Comparison of prompt engineering, RAG, and fine-tuning
Here’s an analogy that can help to further elucidate the differences between the concepts of prompt engineering, RAG, and fine-tuning.
Think of an LLM as a student from a non-English speaking background who is interested in learning the language. Training the LLM from scratch on a large corpus of data is akin to immersing the student in a vast library filled with books, articles, and web pages. Through this immersion, the student grasps the syntax, semantics, and common phrases, and as a result, can respond well to high-level questions. However, they might not fully comprehend specific technical jargon or domain-specific knowledge.
Prompt engineering, RAG, and fine-tuning in turn can prepare the student for domain-specific questions as described below.
Prompt engineering: Think of this as giving the student a set of instructions to guide their responses. For instance, we might instruct them to "Always provide a comprehensive answer using a professional tone when addressing the following question." The student can tailor their response; however, their domain knowledge is unchanged.
RAG: Here, we provide the student with a domain-specific book and then conduct an open-book exam. During the test, the student is allowed to skim through the book to retrieve relevant information for each question. The student can double check their response and make sure that the final response is factual, as well as citing the section that they used in their response.
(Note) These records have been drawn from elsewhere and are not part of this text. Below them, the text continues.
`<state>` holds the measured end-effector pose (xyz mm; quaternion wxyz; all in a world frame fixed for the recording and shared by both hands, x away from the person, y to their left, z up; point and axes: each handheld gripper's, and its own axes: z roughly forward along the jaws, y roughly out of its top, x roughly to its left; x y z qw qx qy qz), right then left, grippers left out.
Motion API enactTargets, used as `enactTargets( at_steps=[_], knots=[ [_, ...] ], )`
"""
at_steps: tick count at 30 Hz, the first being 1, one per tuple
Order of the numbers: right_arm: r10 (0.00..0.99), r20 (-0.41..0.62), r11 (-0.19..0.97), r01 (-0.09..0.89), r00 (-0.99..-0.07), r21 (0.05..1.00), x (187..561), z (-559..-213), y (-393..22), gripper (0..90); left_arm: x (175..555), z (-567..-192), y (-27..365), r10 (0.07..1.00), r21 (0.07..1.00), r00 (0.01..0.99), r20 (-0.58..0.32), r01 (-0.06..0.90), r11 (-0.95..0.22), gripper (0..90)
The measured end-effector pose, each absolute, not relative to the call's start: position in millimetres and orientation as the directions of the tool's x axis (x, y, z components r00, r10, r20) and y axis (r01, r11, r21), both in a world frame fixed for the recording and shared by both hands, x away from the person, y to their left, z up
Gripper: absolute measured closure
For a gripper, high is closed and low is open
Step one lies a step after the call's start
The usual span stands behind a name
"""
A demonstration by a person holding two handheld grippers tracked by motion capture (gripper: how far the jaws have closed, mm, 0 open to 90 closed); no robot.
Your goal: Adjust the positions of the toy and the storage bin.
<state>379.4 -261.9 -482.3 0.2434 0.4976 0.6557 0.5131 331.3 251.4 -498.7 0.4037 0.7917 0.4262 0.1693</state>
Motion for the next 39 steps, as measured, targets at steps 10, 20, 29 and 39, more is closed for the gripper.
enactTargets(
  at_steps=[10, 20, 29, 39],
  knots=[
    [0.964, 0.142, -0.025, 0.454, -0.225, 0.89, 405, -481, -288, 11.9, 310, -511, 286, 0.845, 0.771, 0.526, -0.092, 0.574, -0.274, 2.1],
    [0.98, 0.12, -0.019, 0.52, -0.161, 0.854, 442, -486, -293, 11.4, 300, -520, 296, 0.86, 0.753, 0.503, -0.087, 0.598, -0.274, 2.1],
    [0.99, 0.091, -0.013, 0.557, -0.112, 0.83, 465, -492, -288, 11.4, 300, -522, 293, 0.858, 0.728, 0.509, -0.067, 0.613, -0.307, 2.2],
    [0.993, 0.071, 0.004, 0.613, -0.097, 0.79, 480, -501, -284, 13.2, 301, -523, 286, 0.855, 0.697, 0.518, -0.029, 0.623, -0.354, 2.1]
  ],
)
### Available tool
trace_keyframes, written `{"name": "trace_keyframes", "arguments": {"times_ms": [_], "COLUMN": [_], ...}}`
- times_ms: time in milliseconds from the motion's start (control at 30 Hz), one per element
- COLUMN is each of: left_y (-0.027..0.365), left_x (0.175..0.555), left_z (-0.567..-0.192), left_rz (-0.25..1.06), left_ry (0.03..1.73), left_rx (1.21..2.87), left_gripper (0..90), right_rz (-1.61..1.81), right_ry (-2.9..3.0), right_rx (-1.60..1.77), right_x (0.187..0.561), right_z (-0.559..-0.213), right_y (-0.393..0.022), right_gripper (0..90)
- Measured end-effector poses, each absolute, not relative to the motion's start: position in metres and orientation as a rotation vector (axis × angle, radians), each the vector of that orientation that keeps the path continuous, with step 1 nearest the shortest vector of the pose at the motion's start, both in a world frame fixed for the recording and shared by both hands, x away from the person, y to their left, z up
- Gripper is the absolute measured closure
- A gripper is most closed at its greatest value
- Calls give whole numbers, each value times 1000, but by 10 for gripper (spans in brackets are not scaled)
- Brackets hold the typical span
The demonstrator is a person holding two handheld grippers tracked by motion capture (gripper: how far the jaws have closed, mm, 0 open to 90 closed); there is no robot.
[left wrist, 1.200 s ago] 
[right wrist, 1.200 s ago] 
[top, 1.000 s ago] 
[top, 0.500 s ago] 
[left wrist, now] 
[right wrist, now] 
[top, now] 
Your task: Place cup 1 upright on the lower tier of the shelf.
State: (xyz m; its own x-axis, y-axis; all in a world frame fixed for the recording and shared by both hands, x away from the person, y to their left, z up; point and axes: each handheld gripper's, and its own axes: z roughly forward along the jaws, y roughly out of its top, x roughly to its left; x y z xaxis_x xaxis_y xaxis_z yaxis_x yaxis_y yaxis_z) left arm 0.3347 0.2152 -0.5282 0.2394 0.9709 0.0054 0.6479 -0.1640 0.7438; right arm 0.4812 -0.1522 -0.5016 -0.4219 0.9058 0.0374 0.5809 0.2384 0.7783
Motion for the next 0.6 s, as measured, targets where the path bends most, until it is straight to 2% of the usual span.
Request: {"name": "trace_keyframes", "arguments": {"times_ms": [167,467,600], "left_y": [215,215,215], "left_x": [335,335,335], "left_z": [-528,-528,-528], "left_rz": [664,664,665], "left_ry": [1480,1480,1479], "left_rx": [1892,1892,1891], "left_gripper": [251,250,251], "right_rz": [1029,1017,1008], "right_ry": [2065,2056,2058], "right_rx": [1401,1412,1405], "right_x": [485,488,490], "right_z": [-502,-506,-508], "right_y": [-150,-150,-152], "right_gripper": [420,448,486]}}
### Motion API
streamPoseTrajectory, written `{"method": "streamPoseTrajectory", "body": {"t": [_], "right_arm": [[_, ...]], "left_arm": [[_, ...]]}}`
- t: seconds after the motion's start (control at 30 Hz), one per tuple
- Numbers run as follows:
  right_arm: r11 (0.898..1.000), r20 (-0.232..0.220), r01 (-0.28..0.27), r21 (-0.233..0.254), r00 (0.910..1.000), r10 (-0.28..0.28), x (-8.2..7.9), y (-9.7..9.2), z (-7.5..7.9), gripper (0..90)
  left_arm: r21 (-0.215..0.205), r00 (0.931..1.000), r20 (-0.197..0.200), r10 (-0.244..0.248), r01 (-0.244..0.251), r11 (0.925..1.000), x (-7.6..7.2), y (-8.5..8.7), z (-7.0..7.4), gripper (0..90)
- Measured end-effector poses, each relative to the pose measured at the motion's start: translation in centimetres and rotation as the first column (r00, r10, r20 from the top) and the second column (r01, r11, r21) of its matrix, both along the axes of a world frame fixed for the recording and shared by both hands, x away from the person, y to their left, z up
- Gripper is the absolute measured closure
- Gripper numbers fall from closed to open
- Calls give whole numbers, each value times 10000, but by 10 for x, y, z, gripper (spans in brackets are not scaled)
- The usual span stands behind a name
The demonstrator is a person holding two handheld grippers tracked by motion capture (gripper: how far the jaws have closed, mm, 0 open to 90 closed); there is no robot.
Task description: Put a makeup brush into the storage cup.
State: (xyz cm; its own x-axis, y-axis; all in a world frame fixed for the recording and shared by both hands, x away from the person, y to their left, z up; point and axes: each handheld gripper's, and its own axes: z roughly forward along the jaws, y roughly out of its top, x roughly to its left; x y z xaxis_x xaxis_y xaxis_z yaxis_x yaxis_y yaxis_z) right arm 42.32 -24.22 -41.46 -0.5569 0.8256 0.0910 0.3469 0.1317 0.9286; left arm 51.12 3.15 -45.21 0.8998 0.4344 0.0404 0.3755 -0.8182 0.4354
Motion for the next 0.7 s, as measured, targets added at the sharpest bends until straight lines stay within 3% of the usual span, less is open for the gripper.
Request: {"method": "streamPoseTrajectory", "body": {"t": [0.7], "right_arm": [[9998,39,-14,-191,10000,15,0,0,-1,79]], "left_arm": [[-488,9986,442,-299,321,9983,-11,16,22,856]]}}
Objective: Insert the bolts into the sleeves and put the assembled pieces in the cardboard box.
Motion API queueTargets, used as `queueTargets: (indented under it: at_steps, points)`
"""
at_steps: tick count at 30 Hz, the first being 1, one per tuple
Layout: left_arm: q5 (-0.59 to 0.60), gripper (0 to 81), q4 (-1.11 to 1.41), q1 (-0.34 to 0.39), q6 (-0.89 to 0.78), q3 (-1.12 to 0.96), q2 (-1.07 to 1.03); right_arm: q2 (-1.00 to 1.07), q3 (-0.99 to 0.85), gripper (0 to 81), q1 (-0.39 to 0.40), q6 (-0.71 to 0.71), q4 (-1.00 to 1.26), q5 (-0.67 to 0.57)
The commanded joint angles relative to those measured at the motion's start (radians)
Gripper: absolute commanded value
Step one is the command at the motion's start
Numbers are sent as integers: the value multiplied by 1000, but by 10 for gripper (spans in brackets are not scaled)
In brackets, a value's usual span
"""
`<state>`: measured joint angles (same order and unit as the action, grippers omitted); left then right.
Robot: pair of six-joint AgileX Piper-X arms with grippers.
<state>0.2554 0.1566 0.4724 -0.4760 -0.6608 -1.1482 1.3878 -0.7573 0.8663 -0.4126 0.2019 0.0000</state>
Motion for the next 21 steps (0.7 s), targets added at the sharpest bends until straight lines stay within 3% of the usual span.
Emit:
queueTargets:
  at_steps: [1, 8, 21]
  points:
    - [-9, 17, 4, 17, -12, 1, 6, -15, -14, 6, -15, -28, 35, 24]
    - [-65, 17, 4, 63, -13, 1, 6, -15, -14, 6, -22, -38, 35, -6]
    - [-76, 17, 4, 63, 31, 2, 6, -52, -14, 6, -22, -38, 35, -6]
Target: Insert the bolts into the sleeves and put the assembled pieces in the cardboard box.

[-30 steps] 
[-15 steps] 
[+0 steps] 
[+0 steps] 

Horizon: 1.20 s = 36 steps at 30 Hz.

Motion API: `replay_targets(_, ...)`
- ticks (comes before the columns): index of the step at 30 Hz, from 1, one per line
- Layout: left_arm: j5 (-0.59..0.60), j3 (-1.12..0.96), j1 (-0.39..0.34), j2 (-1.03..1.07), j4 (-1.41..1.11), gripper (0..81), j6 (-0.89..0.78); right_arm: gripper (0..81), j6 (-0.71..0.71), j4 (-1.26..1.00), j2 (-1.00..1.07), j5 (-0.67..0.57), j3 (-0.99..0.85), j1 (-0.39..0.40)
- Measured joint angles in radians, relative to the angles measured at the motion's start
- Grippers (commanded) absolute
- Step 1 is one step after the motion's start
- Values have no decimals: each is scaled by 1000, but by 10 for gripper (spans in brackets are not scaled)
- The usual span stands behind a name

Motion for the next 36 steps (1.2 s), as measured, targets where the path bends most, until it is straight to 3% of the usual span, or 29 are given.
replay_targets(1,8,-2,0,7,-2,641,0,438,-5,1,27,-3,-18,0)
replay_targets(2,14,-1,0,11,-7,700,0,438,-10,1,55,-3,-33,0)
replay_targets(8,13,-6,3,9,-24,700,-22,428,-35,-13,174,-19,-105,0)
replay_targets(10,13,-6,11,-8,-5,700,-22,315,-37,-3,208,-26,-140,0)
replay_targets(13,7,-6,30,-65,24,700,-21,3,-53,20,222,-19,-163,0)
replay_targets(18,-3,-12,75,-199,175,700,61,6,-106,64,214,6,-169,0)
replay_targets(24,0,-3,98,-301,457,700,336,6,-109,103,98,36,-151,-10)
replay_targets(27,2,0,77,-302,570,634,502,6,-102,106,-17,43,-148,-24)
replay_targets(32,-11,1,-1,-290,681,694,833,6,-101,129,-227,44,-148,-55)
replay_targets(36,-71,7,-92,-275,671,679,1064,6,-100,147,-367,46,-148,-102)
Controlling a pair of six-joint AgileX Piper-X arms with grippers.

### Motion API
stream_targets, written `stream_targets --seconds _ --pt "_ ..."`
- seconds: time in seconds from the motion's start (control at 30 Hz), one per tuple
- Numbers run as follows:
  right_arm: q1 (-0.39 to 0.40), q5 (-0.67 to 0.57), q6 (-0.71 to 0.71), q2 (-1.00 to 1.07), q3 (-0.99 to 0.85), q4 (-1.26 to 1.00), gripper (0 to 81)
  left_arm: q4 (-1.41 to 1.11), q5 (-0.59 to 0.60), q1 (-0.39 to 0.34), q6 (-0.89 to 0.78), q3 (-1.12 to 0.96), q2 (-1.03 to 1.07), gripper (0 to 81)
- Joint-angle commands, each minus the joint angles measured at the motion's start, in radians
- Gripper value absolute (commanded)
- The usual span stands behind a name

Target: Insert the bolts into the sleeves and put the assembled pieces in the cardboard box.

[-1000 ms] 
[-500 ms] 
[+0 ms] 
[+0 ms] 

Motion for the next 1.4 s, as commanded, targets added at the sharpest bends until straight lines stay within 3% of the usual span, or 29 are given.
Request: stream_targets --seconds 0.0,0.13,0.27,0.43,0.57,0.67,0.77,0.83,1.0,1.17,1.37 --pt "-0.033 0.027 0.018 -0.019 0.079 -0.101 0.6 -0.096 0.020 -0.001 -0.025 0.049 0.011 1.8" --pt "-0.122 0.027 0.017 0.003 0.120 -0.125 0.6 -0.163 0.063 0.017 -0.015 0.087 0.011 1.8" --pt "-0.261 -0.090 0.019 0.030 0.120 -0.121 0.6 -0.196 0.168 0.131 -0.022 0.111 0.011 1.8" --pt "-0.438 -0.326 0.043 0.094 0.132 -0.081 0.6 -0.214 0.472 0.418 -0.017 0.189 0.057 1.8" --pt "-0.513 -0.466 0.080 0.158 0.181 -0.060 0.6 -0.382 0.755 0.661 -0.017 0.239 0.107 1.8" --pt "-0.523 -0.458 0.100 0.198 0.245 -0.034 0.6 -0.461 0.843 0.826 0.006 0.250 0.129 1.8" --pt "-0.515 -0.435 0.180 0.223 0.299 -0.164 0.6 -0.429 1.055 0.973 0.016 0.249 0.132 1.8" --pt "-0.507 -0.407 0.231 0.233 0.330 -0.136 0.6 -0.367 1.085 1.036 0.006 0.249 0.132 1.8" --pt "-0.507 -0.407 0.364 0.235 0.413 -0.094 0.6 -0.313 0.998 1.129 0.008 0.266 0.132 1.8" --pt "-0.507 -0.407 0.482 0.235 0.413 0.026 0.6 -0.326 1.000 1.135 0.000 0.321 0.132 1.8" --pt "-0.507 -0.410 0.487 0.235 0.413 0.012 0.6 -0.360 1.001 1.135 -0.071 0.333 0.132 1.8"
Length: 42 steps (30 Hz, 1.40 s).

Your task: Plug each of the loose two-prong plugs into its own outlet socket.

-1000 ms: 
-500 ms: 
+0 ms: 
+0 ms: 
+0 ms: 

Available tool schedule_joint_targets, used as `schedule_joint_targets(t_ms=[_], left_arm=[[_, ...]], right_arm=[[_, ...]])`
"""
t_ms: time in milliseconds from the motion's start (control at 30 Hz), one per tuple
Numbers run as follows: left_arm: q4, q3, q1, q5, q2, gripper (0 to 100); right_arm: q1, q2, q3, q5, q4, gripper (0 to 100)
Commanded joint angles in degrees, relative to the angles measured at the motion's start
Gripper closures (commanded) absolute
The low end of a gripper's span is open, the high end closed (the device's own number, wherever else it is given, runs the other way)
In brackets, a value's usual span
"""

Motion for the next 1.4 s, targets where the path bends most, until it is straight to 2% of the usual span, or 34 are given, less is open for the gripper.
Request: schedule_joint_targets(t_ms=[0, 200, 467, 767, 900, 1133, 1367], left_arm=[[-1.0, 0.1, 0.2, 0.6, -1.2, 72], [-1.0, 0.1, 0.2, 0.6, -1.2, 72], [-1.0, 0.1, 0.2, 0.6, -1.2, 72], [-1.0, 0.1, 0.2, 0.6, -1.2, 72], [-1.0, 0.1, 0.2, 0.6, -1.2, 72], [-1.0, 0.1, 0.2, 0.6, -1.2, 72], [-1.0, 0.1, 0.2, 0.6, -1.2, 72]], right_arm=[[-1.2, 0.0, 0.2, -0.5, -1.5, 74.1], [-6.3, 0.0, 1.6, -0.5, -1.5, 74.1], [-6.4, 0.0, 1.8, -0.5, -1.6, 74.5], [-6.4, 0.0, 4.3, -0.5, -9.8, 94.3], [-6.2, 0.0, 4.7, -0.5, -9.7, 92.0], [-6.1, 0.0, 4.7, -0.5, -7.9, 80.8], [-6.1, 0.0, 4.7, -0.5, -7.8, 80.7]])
Fine-tuning: In this phase, we hand the student a domain-specific book and ask them to study it in depth, preparing for a closed-book exam. Once the exam begins, the student cannot consult the book and must rely solely on what they've internalized from their study. In this case, the student can respond to the questions well. However, unlike the previous case, they may mistakenly offer incorrect answers and may not be able to provide accurate references.
For rapid prototyping and deployment, we recommend getting started with prompt engineering. It requires minimal resources and offers the most immediate improvements. Once you're ready for a more extensive setup, you can integrate RAG for real-time, up-to-date information retrieval. Lastly, you can invest in fine-tuning when you have a sufficiently large and diverse dataset at hand.